Moreover, R-Stream performs multiple advanced transformations from the input C source code to achieve high performance. These include special forms of array expansion — to remove constraints on parallelism — joint scheduling for parallelism and locality, task granularity selection, communications generation, software pipelining, memory region reshaping, and back end dialect generation. The resulting mapped program is more than simply parallelized — it represents a detailed choreography of computation and data motion across parallel units and through explicitly managed memory hierarchies, Lethin said.
Established in 1958, DARPA, then known simply as the Advanced Research Projects Agency (ARPA), is notorious for its involvement in the creation of the Internet, which began with an idea to link time-sharing computers into a national system. The agency’s ARPANET was a precursor to the Internet. A primary role of DARPA has been to spark innovations that can assist in the country’s war fighting capabilities. However, over the years many of the innovations that started at DARPA have found their way into the mainstream and into consumer and business uses.
Among the innovations that started at DARPA and moved into the mainstream are: Voice-to-text software; distributed computing; other projects that helped lead to innovations like Unix; Windows NT; packet switching; TCP/IP protocols; reduced instruction set computing; massively parallel processing; computer-aided design/computer-aided manufacturing; synchronous optical networking; asynchronous transfer mode and computer graphics.
Lethin said Reservoir hopes to add to that list. “The future of computing is ‘physical’ as embedded wireless sensors augmenting our reality,” he told eWEEK. “The kinds of optimizations from our project, which are targeted at DOD ISR systems, will be useful for consumer devices performing video image processing, wireless communication, and other forms of sensing. It will also have application in big data processing.”

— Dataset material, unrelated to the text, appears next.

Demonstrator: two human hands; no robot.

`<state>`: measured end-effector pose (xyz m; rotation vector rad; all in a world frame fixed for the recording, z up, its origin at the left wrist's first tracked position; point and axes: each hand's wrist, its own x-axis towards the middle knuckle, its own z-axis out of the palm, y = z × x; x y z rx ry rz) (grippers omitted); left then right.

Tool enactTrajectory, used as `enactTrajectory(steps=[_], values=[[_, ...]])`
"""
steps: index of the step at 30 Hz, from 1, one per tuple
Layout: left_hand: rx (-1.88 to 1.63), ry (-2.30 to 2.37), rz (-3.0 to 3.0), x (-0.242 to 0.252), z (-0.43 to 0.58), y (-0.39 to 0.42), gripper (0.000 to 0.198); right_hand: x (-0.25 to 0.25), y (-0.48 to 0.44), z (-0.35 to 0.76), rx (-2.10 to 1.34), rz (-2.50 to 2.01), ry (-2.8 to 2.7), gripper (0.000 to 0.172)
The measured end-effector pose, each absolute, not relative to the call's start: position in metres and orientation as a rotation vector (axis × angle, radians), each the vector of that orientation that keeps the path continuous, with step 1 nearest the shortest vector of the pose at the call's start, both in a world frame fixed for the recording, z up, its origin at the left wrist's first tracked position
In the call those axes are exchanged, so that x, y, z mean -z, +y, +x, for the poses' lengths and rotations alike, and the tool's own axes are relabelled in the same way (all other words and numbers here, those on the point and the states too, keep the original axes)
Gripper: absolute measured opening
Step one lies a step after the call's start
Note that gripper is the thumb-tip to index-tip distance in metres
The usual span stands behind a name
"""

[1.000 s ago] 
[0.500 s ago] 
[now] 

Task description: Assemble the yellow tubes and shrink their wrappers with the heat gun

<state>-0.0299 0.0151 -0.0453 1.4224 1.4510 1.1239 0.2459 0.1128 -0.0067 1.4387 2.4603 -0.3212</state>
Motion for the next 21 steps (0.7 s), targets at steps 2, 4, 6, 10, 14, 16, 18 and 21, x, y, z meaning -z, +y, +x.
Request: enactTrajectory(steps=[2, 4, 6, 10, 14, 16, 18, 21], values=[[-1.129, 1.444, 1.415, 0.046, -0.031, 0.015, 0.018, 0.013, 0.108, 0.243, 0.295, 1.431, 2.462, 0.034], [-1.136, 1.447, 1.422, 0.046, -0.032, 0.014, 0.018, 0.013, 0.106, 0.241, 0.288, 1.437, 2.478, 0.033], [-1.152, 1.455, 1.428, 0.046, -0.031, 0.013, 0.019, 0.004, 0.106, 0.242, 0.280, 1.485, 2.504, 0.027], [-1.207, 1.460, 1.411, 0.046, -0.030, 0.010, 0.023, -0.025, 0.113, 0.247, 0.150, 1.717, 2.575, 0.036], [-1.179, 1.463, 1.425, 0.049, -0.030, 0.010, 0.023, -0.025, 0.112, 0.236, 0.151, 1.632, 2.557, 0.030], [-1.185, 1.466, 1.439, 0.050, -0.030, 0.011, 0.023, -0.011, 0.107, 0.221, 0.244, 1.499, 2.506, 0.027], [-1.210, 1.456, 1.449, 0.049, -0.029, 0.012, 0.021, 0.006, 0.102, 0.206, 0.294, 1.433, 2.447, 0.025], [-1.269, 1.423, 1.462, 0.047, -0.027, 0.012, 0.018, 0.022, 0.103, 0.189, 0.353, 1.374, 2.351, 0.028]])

Lethin also noted that Reservoir will be releasing research versions of its compiler on a quarterly basis. The next release is Jan 15, 2013.
“We will license the compiler commercially for a fee and provide the compiler free to academics for research purposes,” Lethin said. “We will also provide evaluation versions. The compiler uses the Gurobi tool internally for optimization. That can be embedded in the commercially licensed versions and academics can obtain free licenses to Gurobi.”